| Exercise instructions |
Which lines run from the start of the data below to the line containing "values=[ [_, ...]"? Set them down exactly, with none added.

| Data segment |

*-*-*

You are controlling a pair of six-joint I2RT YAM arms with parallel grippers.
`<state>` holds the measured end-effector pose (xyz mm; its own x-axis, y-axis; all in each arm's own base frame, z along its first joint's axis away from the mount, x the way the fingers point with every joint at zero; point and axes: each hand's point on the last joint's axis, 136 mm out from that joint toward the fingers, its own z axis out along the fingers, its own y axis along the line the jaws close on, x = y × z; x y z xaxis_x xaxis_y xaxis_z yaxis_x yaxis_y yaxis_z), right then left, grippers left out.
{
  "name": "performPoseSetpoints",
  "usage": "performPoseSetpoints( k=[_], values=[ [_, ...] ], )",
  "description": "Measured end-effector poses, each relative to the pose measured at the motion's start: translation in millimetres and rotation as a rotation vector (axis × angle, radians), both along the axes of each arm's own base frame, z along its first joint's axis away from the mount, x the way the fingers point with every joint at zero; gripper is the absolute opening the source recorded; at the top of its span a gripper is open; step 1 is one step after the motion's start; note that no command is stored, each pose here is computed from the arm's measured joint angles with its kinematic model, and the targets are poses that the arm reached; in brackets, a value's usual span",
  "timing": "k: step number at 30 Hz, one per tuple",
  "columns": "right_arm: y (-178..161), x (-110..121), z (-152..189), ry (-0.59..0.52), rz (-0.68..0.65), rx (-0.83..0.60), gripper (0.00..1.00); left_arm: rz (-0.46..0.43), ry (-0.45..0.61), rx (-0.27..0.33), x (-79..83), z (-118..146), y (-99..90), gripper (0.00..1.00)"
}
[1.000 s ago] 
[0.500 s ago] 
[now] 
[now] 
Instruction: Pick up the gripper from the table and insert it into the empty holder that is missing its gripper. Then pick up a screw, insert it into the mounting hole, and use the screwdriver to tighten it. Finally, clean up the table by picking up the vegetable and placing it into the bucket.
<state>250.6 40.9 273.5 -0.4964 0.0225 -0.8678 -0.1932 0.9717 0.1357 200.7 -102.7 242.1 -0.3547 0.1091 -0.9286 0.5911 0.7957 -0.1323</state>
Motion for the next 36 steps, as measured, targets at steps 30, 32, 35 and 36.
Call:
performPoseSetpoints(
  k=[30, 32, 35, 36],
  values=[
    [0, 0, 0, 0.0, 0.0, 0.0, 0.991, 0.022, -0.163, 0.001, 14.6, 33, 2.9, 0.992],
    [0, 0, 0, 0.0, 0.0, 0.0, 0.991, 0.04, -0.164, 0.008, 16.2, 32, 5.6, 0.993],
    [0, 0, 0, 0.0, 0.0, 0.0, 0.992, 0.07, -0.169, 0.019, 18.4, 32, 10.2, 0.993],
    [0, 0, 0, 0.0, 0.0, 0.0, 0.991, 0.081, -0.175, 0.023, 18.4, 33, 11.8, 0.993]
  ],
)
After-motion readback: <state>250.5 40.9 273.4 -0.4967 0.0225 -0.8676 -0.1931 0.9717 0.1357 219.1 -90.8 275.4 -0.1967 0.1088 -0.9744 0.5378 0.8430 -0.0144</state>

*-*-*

| Task response |
You are controlling a pair of six-joint I2RT YAM arms with parallel grippers.
`<state>` holds the measured end-effector pose (xyz mm; its own x-axis, y-axis; all in each arm's own base frame, z along its first joint's axis away from the mount, x the way the fingers point with every joint at zero; point and axes: each hand's point on the last joint's axis, 136 mm out from that joint toward the fingers, its own z axis out along the fingers, its own y axis along the line the jaws close on, x = y × z; x y z xaxis_x xaxis_y xaxis_z yaxis_x yaxis_y yaxis_z), right then left, grippers left out.
{
  "name": "performPoseSetpoints",
  "usage": "performPoseSetpoints( k=[_], values=[ [_, ...] ], )",

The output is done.